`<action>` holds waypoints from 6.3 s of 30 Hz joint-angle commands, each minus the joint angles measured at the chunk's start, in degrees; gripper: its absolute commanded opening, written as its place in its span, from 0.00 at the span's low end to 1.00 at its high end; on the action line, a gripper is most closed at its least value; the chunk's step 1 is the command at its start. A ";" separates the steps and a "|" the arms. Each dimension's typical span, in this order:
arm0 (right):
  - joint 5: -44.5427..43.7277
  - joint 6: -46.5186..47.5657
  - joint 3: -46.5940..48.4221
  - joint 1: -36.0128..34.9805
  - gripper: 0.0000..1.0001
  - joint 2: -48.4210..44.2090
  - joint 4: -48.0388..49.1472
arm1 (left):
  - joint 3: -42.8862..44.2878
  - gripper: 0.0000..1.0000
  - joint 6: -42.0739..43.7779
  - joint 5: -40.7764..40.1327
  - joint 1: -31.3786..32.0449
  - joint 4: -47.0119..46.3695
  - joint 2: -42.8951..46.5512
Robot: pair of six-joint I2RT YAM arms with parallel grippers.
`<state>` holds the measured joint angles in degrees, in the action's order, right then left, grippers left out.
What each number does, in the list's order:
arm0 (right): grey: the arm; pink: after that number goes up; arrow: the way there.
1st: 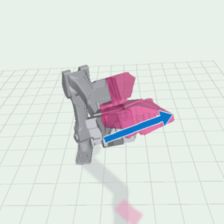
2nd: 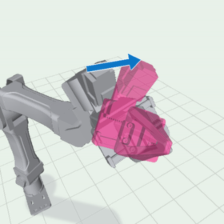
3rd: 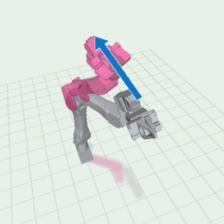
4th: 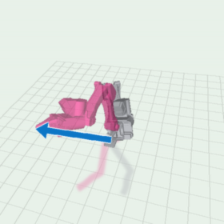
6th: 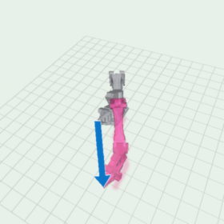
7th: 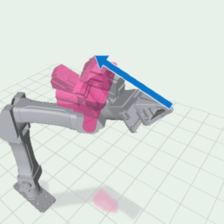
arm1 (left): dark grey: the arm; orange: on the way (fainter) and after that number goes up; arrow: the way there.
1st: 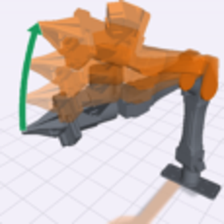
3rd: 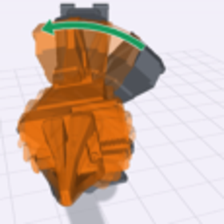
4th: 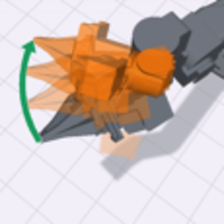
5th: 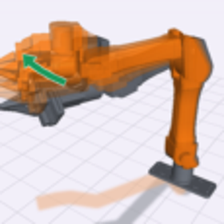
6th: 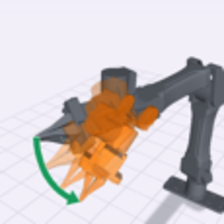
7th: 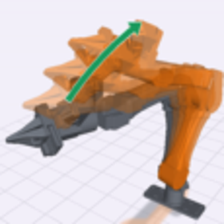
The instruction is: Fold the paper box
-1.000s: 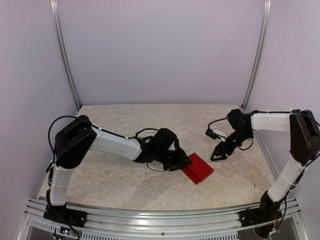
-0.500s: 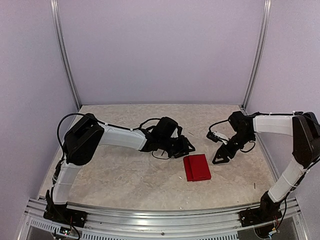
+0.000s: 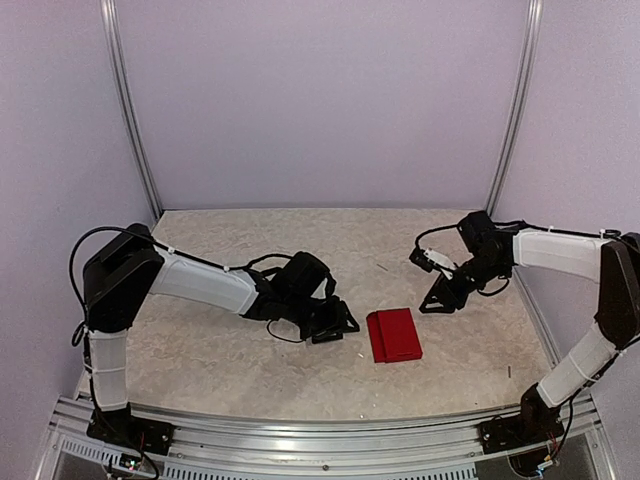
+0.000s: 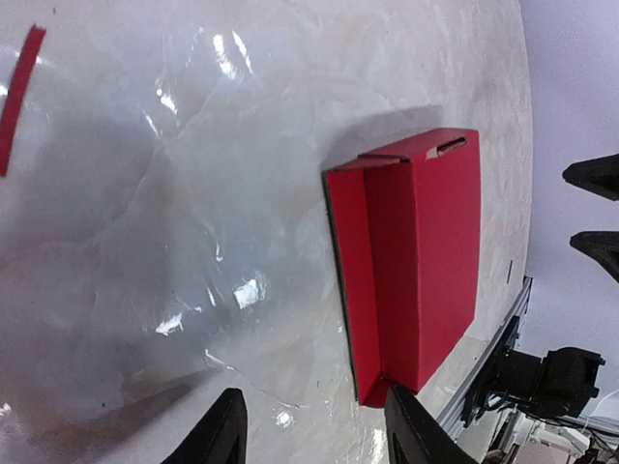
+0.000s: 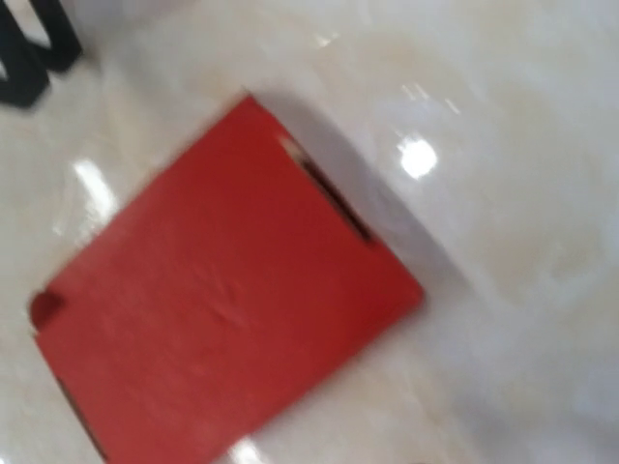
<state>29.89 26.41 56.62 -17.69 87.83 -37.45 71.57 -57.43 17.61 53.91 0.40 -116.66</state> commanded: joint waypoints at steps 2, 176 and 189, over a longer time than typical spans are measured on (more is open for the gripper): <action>3.52 0.73 0.66 -4.85 0.36 3.15 2.66 | -2.48 0.49 -4.36 0.97 1.80 -5.90 -1.30; 8.06 18.85 2.89 -13.37 0.33 19.61 3.72 | -3.33 0.35 68.58 -2.35 7.02 -9.18 -3.68; 9.49 19.03 2.27 -13.50 0.31 24.51 2.60 | 11.40 0.35 75.72 -1.74 7.00 -3.57 -11.09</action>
<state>42.30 45.54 61.39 -28.93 106.24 -32.51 77.38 14.28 16.19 60.42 -0.21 -123.96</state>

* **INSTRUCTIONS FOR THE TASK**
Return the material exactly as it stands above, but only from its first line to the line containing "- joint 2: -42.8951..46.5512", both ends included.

* **EXERCISE RESPONSE**
`<action>` holds waypoints from 6.3 s of 30 Hz joint-angle commands, each minus the joint angles measured at the chunk's start, in degrees; gripper: its absolute commanded opening, written as its place in its span, from 0.00 at the span's low end to 1.00 at its high end; on the action line, a gripper is most closed at its least value; the chunk's step 1 is the command at its start. A ";" separates the steps and a "|" the arms. Each dimension's typical span, in this order:
arm0 (right):
  - joint 5: -44.5427..43.7277
  - joint 6: -46.5186..47.5657
  - joint 3: -46.5940..48.4221
  - joint 1: -36.0128..34.9805
  - gripper: 0.0000..1.0001
  - joint 2: -48.4210..44.2090
  - joint 4: -48.0388..49.1472
arm1 (left):
  - joint 3: -42.8862..44.2878
  - gripper: 0.0000..1.0000
  - joint 6: -42.0739..43.7779
  - joint 5: -40.7764..40.1327
  - joint 1: -31.3786..32.0449
  - joint 4: -47.0119..46.3695
  - joint 2: -42.8951..46.5512

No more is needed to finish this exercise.